Tanto per farla semplice, i primi sono, per esempio, quelli sempre impegnati nel fare qualche cosa e che fanno fatica a dare del tempo a sé stessi. I secondi quelli che starebbero sempre solo con sé stessi perché trovano che gli altri siano un impedimento a quel piacere. Jung poi complica molto la classificazione inserendo i tipi che vivono il loro essere introversi o estroversi principalmente nel pensiero, nella sensazione, nella percezione, nell’intuizione. Così si formano varie tipologie interessanti, anche al di là della pratica terapeutica. Si può divertirsi a utilizzare queste funzioni per capire un po’ di più se stessi, gli altri e i vari personaggi della storia del mondo. Jung stesso fa un’analisi di vari personaggi storici: Nietzsche era un introverso intuitivo, Agostino un introverso intellettuale, Origene un estroverso sensitivo. S’intende che si tratta appunto di tipi prevalenti, di strumenti per capire sé e il mondo e non di definizioni ontologiche. In ciascuno ci dovrebbe essere un po’ di tutto.
Non solo. Per Jung, il pericolo è proprio se uno vive un solo tipo, se uno ha un solo lato. Non un lato prevalente ma un lato unico, che rischia sempre di essere violento o rovesciarsi violentemente nel suo opposto. La terapia dovrebbe proprio cercare di equilibrare i poli e da lì si entra nei meandri della pratica, che sono troppo seri e delicati per essere affrontati qui.
Qui invece ci interessa qualcosa che Jung accenna soltanto, cioè il fatto che tutto ciò si applica anche a un giudizio culturale generale sulla nostra società. Secondo Jung, l’era razionalista nata con l’illuminismo rischia di far esplodere il suo inconscio nascosto in maniera scomposta e violenta proprio perché esso è sempre represso ed escluso dalla concezione di ragione. È questa forse una delle spiegazioni delle barbarie dei totalitarismi, la cui violenza estrema può essere spiegata dall’eccesso di fiducia nel razionalismo di fine ottocento-inizio novecento.

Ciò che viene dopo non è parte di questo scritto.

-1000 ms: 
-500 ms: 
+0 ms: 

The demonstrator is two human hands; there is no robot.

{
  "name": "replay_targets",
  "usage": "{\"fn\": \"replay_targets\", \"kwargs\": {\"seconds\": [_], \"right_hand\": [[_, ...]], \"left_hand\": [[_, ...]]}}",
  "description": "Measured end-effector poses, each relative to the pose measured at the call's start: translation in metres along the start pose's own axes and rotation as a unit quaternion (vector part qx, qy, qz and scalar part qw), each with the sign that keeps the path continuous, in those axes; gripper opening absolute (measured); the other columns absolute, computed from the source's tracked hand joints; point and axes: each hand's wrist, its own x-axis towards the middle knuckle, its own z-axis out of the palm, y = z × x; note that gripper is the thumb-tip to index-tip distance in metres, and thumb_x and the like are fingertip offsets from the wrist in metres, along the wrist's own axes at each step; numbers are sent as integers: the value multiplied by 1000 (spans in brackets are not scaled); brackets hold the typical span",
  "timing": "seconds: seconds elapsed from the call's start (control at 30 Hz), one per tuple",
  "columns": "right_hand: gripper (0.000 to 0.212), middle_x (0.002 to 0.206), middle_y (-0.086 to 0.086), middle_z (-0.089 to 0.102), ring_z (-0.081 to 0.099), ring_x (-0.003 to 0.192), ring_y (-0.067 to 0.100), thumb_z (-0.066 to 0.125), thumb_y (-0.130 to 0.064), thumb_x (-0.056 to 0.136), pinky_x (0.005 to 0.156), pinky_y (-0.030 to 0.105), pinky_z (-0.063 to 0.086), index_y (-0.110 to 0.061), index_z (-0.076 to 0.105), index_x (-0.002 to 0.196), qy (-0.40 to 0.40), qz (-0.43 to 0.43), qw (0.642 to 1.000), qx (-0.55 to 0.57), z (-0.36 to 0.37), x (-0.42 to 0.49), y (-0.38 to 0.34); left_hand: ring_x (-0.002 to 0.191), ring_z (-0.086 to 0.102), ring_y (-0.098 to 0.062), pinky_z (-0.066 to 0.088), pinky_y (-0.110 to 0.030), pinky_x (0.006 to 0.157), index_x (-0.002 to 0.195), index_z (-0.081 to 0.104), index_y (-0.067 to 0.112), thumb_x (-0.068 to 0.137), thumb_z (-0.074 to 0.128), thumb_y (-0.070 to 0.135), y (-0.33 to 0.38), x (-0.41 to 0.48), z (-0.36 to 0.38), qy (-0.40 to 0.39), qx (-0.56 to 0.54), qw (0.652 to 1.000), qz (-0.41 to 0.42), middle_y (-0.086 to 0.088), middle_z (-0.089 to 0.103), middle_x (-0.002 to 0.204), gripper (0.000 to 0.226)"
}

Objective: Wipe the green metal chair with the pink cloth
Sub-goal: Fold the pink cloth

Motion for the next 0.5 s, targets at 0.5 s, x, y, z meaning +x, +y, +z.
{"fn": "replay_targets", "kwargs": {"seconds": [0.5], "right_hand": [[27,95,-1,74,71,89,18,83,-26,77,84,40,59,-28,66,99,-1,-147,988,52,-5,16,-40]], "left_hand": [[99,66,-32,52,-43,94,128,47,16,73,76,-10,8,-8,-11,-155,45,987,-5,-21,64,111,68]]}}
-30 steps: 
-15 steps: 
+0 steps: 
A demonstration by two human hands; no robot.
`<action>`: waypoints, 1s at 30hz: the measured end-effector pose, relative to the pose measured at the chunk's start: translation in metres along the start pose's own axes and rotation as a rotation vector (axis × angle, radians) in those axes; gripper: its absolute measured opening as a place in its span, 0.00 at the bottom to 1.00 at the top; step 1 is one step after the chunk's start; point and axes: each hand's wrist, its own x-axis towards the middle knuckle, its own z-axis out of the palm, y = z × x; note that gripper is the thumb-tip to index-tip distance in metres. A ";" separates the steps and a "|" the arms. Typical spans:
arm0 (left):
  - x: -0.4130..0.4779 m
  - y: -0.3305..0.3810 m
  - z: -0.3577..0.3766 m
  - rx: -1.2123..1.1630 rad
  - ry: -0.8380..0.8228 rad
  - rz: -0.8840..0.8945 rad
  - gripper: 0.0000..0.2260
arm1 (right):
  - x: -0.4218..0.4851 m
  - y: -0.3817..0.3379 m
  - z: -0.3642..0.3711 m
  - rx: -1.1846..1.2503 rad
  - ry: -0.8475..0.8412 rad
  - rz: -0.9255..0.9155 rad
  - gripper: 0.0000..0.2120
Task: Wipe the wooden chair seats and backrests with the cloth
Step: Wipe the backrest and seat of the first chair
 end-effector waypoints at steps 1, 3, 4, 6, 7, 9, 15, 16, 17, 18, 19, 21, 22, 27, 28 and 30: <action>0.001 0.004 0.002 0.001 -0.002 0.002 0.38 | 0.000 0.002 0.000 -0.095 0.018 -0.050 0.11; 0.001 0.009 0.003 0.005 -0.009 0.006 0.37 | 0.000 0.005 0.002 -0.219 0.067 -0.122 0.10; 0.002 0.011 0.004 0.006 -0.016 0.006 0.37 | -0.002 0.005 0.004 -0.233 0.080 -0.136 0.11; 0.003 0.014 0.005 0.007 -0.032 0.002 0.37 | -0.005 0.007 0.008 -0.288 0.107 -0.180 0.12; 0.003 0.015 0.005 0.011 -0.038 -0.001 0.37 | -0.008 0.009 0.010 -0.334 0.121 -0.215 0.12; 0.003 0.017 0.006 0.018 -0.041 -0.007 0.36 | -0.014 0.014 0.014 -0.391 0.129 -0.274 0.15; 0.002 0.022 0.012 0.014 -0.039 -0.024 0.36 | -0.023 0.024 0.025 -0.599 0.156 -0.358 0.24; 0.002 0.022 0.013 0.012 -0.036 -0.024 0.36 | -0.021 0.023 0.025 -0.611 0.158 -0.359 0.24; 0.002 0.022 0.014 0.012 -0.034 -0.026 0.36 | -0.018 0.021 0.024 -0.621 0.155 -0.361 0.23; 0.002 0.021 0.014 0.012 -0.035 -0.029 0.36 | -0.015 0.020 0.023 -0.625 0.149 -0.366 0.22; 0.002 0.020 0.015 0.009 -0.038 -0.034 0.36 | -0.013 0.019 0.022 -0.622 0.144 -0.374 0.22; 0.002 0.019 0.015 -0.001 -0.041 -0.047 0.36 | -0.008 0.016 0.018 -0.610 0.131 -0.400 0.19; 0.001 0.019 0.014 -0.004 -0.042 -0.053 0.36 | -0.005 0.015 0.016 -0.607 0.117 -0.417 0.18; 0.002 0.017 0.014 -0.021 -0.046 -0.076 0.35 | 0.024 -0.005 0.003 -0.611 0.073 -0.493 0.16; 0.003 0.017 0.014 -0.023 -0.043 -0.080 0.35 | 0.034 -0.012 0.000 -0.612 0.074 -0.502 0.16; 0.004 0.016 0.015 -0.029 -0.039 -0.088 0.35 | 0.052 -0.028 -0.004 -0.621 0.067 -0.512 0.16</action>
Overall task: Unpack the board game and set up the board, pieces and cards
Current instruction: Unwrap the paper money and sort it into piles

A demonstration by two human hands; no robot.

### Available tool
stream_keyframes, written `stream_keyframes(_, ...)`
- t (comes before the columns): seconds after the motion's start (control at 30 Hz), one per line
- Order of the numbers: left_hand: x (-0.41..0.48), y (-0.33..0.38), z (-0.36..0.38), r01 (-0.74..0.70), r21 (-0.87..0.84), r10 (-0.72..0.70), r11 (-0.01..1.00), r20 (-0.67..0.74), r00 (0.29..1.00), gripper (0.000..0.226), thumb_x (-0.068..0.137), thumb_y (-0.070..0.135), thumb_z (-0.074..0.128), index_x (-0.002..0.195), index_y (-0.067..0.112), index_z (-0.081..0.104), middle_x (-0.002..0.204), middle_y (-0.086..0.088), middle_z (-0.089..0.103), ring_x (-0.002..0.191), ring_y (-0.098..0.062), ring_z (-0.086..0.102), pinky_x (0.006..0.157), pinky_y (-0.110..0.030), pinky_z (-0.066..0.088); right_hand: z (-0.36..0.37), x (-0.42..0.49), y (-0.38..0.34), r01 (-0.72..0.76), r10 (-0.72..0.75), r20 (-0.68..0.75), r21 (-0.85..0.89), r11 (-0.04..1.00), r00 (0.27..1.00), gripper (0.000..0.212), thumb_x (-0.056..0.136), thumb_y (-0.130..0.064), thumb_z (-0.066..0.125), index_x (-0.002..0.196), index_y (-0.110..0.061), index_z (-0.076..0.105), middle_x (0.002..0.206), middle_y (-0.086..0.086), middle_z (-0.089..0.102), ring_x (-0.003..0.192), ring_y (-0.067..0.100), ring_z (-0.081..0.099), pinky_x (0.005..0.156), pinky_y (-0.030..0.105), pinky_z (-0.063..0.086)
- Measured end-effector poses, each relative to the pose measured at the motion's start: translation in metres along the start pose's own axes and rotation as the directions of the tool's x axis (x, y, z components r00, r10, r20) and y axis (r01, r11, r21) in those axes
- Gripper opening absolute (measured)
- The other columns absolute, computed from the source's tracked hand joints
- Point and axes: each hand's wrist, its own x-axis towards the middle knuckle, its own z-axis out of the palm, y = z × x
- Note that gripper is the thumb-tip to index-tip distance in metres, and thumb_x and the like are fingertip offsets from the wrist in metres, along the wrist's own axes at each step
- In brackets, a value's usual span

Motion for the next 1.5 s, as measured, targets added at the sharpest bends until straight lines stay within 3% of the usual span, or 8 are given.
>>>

Chissà che cosa direbbe ora il grande psicanalista? La sua intuizione parrebbe applicarsi su una scala molto più globalizzata e con una diffusione capillare molto diversa. Abbiamo una società dove allo stesso tempo prevale l’assoluta fiducia nel controllo scientifico di tutto – dalle previsioni del tempo ai passi del giorno, dalla malattia personale alla pandemia globale – e il narcisismo individualista più estremo, che si manifesta nel culto della propria immagine, nella rigidità assoluta dei gruppi e delle opinioni, nello spazio dato a ogni realizzazione di desiderio individuale staccato dal resto della società e del bene comune. Siamo nello squilibrio più assoluto: idolatria della tecnologia e, allo stesso tempo, idolatria di sé stessi. Il massimo dell’estroversione con il massimo dell’introversione. E spesso, la reazione spaventata a tutto ciò è una negazione di entrambi i lati, che non fa che confermarne l’assoluto potere. Una società equilibrata dovrebbe cercare di unire questi due aspetti, in un’unità sinfonica. Solo che per ottenere una sinfonia, bisogna almeno avere uno spartito decente e un direttore non dittatore. E ciò, purtroppo, non si può costruire con una lunga analisi di massa. Al proposito, forse aveva ragione il filosofo americano MacIntyre che concludeva la sua opera Dopo la virtù del 1981 dicendo: “Questa volta, però, i barbari non aspettano di là dalle frontiere: ci hanno già governato per parecchio tempo. Ed è la nostra inconsapevolezza di questo fatto a costituire parte delle nostre difficoltà. Stiamo aspettando: non Godot, ma un altro san Benedetto, senza dubbio molto diverso dal precedente”.